The Federal Communications Commission's (FCC) E911 mandates for location of mobile emergency calls released in 1996 was a major driver behind the development of location platforms for the North American market. In Europe, as well as in other developed countries such as Japan and South Korea, early deployments of location platforms focused on supporting commercial services due to the lack of a clear mandate for emergency services. In the first deployment phase, lasting from 2000 to 2003, operators invested in platforms and services. Overall, the results did not live up to the expectations in terms of uptake or usage and many operators therefore lost interest in LBS as a mass-market proposition. In developed countries, most commercial LBS - especially consumer-oriented services - are now provided by third party app developers and handset platform vendors that rely on GPS and Wi-Fi location data obtained directly from handsets. Instead, mobile operators are showing a growing interest in using location data as an enabler for numerous enterprise and B2B services. Network-based location data can for instance support various forms of fraud management and secure authentication services. Operators are also starting to leverage location data for advertising and analytics applications. Government mandates continue to drive deployments of location platforms and new technologies. In most parts of the world, governments and telecom regulators are gradually introducing emergency call and lawful intercept mandates that require at least basic location platforms. Although most regulators have not yet imposed any specific location accuracy requirements as part of the mandates, more stringent location accuracy may well be demanded in the future as technologies mature and costs decrease. For instance, in the US, the FCC is considering updated mandates that would introduce accuracy requirements also for emergency calls made indoors.
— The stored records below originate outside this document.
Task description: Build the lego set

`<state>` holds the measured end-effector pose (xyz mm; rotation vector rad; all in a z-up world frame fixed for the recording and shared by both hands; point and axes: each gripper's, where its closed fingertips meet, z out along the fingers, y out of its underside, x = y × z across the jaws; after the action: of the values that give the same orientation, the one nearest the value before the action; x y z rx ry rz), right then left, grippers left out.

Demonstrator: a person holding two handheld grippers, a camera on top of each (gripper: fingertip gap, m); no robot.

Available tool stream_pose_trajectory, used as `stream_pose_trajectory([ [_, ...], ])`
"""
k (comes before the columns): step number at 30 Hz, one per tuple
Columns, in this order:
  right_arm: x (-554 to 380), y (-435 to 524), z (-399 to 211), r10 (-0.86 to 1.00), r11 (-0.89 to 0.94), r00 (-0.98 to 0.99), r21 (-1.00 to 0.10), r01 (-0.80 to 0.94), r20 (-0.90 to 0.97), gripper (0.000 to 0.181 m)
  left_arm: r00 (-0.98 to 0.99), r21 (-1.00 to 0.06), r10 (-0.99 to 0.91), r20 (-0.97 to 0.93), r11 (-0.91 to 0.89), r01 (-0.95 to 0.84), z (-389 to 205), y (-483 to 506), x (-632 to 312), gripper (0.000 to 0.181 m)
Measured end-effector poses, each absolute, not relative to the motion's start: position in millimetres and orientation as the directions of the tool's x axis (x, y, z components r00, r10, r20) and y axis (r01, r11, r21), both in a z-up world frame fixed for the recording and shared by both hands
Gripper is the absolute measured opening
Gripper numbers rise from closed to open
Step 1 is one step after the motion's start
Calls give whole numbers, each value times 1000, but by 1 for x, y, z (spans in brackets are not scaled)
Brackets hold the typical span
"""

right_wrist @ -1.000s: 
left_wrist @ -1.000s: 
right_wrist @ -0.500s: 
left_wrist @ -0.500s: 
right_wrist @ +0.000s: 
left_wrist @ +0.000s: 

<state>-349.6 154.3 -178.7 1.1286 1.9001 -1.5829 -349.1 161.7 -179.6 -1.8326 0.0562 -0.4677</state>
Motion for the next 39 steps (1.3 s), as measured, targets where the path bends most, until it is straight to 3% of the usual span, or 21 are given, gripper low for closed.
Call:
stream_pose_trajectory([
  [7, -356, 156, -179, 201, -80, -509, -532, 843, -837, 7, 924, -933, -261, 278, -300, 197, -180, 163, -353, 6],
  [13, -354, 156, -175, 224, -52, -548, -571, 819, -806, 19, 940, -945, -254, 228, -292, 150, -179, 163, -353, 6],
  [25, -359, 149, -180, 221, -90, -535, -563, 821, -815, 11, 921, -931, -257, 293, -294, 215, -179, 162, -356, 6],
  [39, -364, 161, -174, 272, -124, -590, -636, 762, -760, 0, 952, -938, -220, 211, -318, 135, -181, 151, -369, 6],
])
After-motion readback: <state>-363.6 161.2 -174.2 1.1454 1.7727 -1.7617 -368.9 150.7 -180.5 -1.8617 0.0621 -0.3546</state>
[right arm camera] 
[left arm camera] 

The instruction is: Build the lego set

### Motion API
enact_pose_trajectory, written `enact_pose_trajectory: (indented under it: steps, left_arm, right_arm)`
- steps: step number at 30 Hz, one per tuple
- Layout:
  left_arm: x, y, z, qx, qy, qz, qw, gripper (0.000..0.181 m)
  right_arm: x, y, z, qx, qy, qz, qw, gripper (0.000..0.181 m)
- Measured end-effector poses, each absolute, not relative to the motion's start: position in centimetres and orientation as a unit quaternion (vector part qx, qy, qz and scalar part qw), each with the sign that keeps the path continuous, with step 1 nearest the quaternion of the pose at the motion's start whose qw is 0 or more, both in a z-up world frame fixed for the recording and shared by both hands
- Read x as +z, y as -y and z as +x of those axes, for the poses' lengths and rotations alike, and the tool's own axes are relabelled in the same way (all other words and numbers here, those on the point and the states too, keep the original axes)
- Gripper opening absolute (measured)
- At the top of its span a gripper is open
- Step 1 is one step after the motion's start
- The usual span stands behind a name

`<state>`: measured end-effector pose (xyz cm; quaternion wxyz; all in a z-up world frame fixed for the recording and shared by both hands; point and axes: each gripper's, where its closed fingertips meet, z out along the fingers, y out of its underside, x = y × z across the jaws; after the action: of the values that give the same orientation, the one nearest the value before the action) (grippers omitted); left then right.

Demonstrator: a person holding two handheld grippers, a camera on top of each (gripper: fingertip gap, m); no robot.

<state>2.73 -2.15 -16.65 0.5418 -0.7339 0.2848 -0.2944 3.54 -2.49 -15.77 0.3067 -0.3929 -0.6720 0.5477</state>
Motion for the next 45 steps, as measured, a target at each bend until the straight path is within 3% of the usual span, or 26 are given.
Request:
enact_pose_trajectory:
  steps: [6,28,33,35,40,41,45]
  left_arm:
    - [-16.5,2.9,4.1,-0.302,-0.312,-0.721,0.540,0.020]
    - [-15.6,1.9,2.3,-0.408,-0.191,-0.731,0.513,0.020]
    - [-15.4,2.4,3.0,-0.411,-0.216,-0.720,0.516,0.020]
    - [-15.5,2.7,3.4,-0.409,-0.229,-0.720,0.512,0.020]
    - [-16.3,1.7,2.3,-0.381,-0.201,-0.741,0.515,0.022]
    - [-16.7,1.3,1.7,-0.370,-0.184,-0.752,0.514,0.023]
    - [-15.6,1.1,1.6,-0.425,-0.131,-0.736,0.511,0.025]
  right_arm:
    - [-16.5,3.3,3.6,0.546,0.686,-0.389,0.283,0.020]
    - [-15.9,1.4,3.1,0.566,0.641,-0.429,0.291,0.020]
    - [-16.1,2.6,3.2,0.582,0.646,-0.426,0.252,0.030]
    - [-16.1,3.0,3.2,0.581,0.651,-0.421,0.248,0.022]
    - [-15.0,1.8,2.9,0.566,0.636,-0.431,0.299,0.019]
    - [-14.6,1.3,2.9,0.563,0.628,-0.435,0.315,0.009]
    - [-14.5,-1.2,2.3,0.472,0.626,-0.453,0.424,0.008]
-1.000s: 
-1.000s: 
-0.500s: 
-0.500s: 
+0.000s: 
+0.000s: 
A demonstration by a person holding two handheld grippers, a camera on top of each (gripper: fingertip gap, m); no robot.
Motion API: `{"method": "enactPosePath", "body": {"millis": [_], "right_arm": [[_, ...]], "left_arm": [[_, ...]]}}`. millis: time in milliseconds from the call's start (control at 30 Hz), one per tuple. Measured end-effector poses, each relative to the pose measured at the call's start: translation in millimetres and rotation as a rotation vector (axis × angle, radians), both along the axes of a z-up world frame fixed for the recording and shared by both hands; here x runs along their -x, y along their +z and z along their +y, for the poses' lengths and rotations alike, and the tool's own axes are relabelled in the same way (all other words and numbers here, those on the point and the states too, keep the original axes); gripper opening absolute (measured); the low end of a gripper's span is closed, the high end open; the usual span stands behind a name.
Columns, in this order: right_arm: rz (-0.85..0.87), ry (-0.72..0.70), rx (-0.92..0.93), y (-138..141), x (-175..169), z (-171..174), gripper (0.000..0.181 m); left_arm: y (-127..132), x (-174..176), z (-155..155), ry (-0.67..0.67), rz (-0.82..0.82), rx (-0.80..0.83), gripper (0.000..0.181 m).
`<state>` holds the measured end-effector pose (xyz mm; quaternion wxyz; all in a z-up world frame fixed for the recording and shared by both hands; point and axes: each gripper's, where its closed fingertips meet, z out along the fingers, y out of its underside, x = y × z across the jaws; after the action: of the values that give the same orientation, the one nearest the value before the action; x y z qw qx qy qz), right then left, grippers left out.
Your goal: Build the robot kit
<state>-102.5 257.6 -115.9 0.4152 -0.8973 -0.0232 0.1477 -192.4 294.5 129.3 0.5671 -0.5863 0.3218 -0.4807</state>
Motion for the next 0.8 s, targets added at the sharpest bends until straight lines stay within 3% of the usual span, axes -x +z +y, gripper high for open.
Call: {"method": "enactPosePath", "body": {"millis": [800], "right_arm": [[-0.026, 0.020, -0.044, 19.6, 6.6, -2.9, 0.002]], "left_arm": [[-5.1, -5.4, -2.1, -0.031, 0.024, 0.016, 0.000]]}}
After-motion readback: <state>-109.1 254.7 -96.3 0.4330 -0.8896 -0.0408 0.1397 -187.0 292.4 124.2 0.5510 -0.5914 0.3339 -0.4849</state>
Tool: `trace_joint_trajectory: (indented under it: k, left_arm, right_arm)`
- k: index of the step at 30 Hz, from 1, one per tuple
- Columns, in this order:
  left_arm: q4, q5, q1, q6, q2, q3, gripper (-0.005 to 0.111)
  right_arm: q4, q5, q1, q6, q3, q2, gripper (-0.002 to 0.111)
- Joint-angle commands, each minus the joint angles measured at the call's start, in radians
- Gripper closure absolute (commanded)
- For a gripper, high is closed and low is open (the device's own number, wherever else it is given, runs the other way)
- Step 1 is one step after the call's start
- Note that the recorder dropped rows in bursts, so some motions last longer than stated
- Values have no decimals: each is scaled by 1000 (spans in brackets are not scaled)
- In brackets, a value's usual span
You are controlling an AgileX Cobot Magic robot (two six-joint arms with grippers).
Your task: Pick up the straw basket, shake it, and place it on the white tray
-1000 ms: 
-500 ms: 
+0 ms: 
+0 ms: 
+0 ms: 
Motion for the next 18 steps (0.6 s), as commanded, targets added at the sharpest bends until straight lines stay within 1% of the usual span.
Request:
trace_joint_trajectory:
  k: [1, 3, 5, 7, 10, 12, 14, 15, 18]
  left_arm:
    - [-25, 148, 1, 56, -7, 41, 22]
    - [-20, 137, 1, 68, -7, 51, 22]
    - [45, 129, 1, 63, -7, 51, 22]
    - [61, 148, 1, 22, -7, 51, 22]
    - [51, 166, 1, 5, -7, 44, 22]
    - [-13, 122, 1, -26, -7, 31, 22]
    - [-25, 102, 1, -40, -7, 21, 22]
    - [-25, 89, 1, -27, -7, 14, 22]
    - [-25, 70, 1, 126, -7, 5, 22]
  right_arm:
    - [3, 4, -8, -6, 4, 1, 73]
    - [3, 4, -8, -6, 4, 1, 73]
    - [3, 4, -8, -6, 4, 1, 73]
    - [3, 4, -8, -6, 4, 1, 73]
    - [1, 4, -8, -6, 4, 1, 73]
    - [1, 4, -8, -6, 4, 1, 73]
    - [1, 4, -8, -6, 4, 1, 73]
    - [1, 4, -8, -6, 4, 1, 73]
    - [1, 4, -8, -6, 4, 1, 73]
In addition to supporting emergency services, a diverse set of players are also developing indoor location technologies to enable various commercial use-cases ranging from navigation, to marketing and analytics. The established location platform vendors and chipset vendors are extending their offerings to enable indoor location. At the same time, a growing number of technology specialists and start-up companies launch software or infrastructure solutions that enable handset vendors, app developers, enterprises and venue owners to add indoor location capabilities to apps and handsets that are already in use.
Berg Insight estimates that approximately 40 percent of the mobile network operators worldwide have deployed at least some type of basic location platform. Additional deployments as well as updates of existing platforms to support new location technologies and features can be expected in most markets in the coming years. The primary driver remains government mandates, but growing operator interest in advertising and analytics services will also play an important role in future growth. Berg Insight forecasts that total global annual revenues for GMLC/MPC, SMLC/PDE, SUPL A-GNSS and passive location systems will grow from € 190 million in 2012 to € 275 million in 2018. These revenues comprise licenses for new platform deployments, as well as capacity and technology upgrades, maintenance and support services for existing platforms.